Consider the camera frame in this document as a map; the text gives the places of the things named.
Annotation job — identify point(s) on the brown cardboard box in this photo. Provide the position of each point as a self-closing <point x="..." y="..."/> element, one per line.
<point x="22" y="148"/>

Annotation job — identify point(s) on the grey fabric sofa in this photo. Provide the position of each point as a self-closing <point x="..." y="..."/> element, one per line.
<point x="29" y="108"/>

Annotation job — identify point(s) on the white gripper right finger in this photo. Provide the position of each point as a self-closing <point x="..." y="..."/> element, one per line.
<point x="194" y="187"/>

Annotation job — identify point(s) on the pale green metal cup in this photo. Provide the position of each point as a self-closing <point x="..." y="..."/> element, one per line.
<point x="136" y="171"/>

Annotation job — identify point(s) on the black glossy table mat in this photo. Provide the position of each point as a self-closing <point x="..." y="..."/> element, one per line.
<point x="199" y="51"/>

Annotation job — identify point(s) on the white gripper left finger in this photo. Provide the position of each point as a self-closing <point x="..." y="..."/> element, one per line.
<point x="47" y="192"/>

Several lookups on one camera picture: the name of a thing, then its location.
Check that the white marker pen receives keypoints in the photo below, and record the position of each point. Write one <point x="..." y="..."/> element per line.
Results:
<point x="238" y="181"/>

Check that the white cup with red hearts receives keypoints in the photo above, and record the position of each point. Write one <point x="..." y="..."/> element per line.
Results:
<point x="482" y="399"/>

• [Problem details]: Everything from the line with "Annotation job — identify point(s) on the black" through the line with "Several lookups on" in the listing above must be retyped exactly, with nothing added.

• [Result for this exercise]:
Annotation job — identify point(s) on the black glossy table mat in this photo. Provide the position of each point as a self-closing <point x="..." y="..."/> element, one per line.
<point x="199" y="51"/>

Annotation job — identify point(s) on the white gripper left finger in this photo. Provide the position of each point as a self-closing <point x="..." y="..."/> element, one per line.
<point x="47" y="192"/>

Several lookups on one camera picture: the name of a thing, then its location.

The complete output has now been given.